Iceland

Iceland

Arriving in Reykjavik in amidst a heavy snow storm and minus degrees I did wonder what I had let myself in for as 'cold' is not my norm', but if cold is what I had to do to achieve one off my tick list , cold is what it had to be.
The next morning we awoke to more snow and our walk into Reykjavik town centre became a real adventure. As the daylight started to appear around 10am it left a real blue hue over the land which made landmarks seem surreal and super imposed. The wind was biting cold and at times uncomfortable so no surprise to see only tourists venturing along the bay and into the city. Saturday and there after till the last afternoon the snow cleared bringing clear skies and an even stronger biting wind, this left any unmoved snow as dangerous ice. Most of the roads are cleared meticulously and the pavements gritted but I soon found myself on my bottom in the most awkward position trying to rescue my camera bag from the same fate. Ouch !!
The Hallgrimskirkja Church, designed by Guojon Samuelsson, is visible from most areas around the city and is claimed to be Reykjaviks most iconic building. Its tower is amongst the city's highest buildings and arriving at the top (by lift) it provides a 360dg view of the city as far as the harbour and beyond. Down town, Tjornin, a huge pond is home to a vast array of bird life and in winter when the pond is frozen solid, hot geothermal water is pumped into it to clear an area for the birds to swim. 

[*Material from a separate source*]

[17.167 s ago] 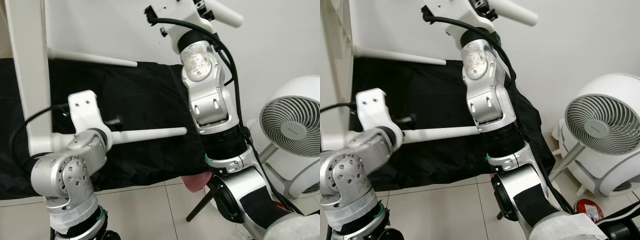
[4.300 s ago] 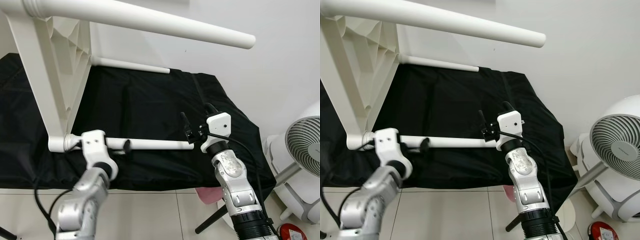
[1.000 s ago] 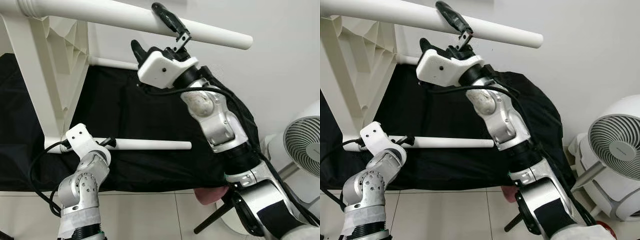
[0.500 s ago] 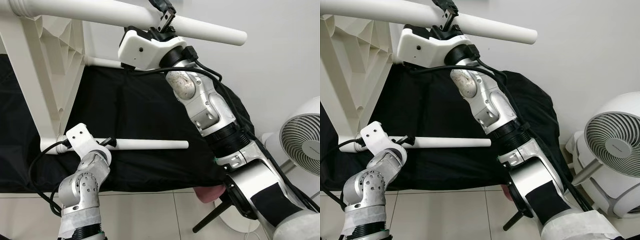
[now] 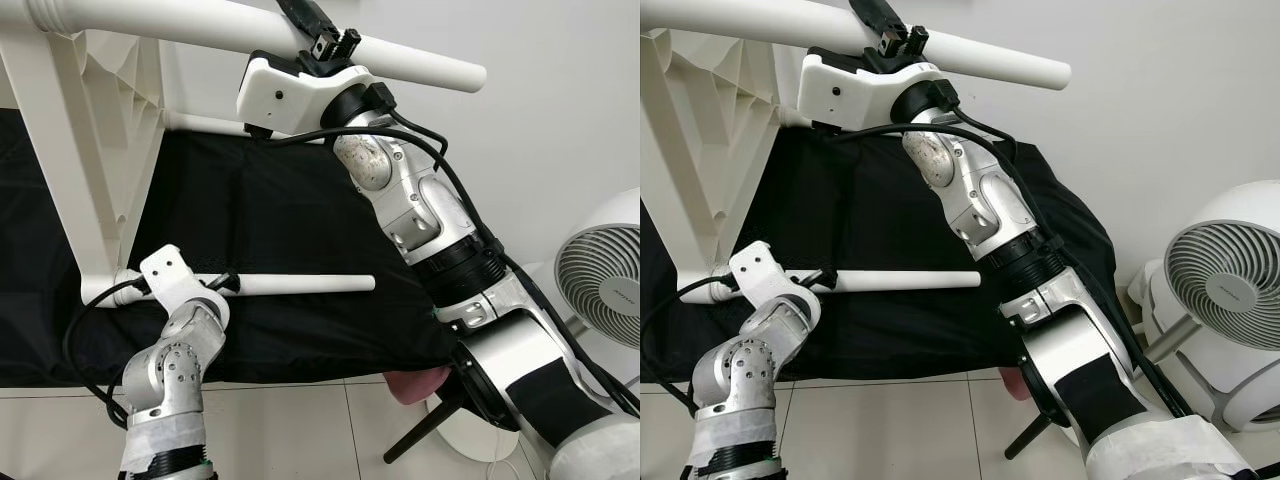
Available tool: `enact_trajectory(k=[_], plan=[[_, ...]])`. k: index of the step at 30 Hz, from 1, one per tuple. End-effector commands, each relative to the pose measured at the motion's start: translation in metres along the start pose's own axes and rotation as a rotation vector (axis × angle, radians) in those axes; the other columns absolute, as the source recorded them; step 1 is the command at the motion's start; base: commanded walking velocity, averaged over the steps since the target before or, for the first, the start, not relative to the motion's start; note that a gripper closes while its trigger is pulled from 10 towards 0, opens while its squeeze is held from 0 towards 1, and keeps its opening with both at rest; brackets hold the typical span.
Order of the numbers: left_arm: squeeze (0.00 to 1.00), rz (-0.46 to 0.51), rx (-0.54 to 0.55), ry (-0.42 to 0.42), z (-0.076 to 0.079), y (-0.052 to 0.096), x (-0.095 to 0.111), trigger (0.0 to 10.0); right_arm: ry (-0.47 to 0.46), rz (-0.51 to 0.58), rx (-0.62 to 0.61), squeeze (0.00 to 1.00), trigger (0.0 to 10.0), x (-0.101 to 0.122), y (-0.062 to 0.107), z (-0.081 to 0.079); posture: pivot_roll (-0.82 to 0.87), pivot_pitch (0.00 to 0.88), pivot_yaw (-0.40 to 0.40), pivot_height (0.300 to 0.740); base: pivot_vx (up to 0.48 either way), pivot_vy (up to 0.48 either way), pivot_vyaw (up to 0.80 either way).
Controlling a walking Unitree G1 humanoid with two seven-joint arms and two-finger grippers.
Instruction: Building children table
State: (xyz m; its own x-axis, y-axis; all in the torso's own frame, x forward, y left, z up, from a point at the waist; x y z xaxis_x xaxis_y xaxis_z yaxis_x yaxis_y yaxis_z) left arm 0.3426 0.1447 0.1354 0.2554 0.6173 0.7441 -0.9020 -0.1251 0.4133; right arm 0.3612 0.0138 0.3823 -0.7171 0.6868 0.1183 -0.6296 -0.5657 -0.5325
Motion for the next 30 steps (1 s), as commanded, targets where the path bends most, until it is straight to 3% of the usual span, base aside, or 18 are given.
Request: enact_trajectory(k=[1, 5, 7, 9, 11, 14, 16, 19, 20, 23, 24, 25, 26, 27, 30], plan=[[0.00, -0.048, -0.045, 0.093, 0.019, 0.001, -0.014, 10.0, -0.099, -0.041, -0.118, 0.00, 0.0, -0.009, 0.003, 0.026, -0.02, 0.000, -0.089, 0.740, 0.000, 0.000, 0.00], [0.00, -0.077, -0.029, 0.167, 0.022, -0.002, -0.016, 10.0, -0.189, -0.108, -0.218, 0.00, 0.0, -0.023, 0.015, 0.049, -0.03, 0.000, -0.080, 0.740, 0.000, 0.000, 0.00], [0.00, -0.081, -0.020, 0.187, 0.021, -0.003, -0.016, 10.0, -0.202, -0.116, -0.234, 0.00, 0.0, -0.025, 0.017, 0.054, -0.03, 0.000, -0.080, 0.740, 0.000, 0.000, 0.00], [0.00, -0.064, -0.002, 0.216, 0.019, -0.004, -0.009, 10.0, -0.224, -0.142, -0.273, 0.00, 0.0, -0.032, 0.026, 0.068, -0.04, 0.000, -0.073, 0.740, 0.000, 0.000, 0.00], [0.00, -0.064, -0.002, 0.216, 0.019, -0.004, -0.009, 10.0, -0.224, -0.142, -0.273, 0.00, 0.0, -0.032, 0.026, 0.068, -0.04, 0.000, -0.073, 0.740, 0.000, 0.000, 0.00], [0.00, -0.049, 0.027, 0.268, 0.017, -0.007, 0.000, 10.0, -0.254, -0.184, -0.338, 0.00, 0.0, -0.046, 0.041, 0.090, -0.04, 0.000, -0.071, 0.740, 0.000, 0.000, 0.00], [0.00, -0.046, 0.032, 0.273, 0.017, -0.008, 0.002, 10.0, -0.257, -0.193, -0.345, 0.00, 0.0, -0.048, 0.043, 0.092, -0.04, 0.000, -0.071, 0.740, 0.000, 0.000, 0.00], [0.00, -0.025, 0.000, 0.357, 0.033, -0.011, 0.016, 10.0, -0.270, -0.231, -0.380, 0.00, 0.0, -0.058, 0.053, 0.104, -0.04, 0.000, -0.071, 0.740, 0.000, 0.000, 0.00], [0.00, -0.025, 0.000, 0.357, 0.033, -0.011, 0.016, 10.0, -0.270, -0.231, -0.380, 0.00, 0.0, -0.058, 0.053, 0.104, -0.04, 0.000, -0.071, 0.740, 0.000, 0.000, 0.00], [0.00, -0.065, -0.066, 0.470, 0.056, -0.012, 0.016, 10.0, -0.277, -0.246, -0.378, 0.00, 0.0, -0.061, 0.056, 0.106, -0.04, 0.000, -0.076, 0.740, 0.000, 0.000, 0.00], [0.00, -0.065, -0.066, 0.470, 0.056, -0.012, 0.016, 10.0, -0.277, -0.246, -0.378, 0.00, 0.0, -0.061, 0.056, 0.106, -0.04, 0.000, -0.076, 0.740, 0.000, 0.000, 0.00], [0.00, -0.071, -0.091, 0.489, 0.066, -0.011, 0.018, 8.7, -0.279, -0.247, -0.375, 0.00, 0.0, -0.062, 0.055, 0.106, -0.04, 0.000, -0.076, 0.740, 0.000, 0.000, 0.00], [0.00, -0.071, -0.091, 0.489, 0.066, -0.011, 0.018, 8.7, -0.279, -0.247, -0.375, 0.00, 0.0, -0.062, 0.055, 0.106, -0.04, 0.000, -0.076, 0.740, 0.000, 0.000, 0.00], [0.00, -0.078, -0.118, 0.534, 0.077, -0.010, 0.020, 0.0, -0.284, -0.248, -0.375, 0.00, 0.0, -0.062, 0.054, 0.106, -0.04, 0.000, -0.079, 0.740, 0.000, 0.000, 0.00], [0.00, -0.068, -0.178, 0.582, 0.097, -0.006, 0.031, 0.0, -0.295, -0.251, -0.382, 0.00, 0.0, -0.064, 0.053, 0.109, -0.03, 0.000, -0.079, 0.740, 0.000, 0.000, 0.00]])
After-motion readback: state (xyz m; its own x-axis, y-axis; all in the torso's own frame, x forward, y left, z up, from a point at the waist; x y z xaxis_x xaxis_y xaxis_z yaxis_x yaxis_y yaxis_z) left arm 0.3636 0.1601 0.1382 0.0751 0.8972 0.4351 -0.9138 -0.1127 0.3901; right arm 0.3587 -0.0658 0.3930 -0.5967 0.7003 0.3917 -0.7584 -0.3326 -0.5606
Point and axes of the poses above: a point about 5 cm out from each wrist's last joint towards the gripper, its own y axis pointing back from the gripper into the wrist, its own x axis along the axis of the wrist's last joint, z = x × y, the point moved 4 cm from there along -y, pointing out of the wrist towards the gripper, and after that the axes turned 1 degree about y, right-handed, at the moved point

Walking along the bay you can't help but notice the 'Sun Voyager', a large sculpture of a Viking boat, erected as a reminder to Iceland's Viking historical past. 
Just past this was a fabulous building, the Harpa, Reykjaviks concert hall - designed by a danish firm in co-operation with Olafur Eliasson and Icelandic artist. It was an amazing looking building and I was impressed with the inner design just as much as its outer. Great coffee too. 
Further out of town bought us to the Perlan a domed building surrounded by four large water tanks. The Reykjavik population are super proud of this building, I thought it looked odd but hey! everyone to their own etc.  The cafe on the fourth floor is doorway to a 360dg wrap around balcony which was amazing, and downstairs on the ground floor one of the water tanks hosts a small museum of well made wax figures that tell the historic story of how Iceland became populated which was quite interesting.
We booked a tour day which delivered so much more than the Golden Circle. Our tour was booked through Icelimo company, recommended by the tourist information centre in down town Reykjavik, and they didn't disappoint. Greg picked us up from our hotel in a 4WD and off we set. He explained that Iceland boasts 99% renewable energy and one of our first stops looked like a Hill-Billy moonshine factory, but was in fact an unprotected pump that produces enough electric to service hundreds of houses throughout rural locations. Very impressive. Stopping briefly at the ledge where until a few decades ago they weighted and threw immorally guilty woman off into the deep water. Later fishing the dead bodies out to give them a burial. On to the hotel used by the united nations and then to the Great Geysir. It was a non-stop information packed tour.  One of the most phenomenal places we saw was Gullfloss - an impressive waterfall in the southwest of Iceland.  Gullfloss is called the "Golden Falls", since on a sunny day the water plunging down the three step staircase and then tumbling in two steps down into the 32m deep crevice truly looks golden. The tour guide provided crampons which enabled us to walk down from the lookout to the start of the waterfall, a fantastic experience which enabled us to really experience the full force of the water rushing/falling over the cliffs.
As it turned dark we arrived at one of the 25 amazing places stated by the National Geographical - the Blue Lagoon. OMG awesome doesn't quite describe this place. The spa is located in a lava field in Grindavik on Reykjanes Peninsula, southwestern Iceland. Being in the dark made the experience  mysterious and provided an even more dramatic setting. To end the night we saw a small display of the Aurora Borealis (Northern Lights) ... I would have liked to have seen a full on spectacular light show, but was very happy to spot the small amount we did.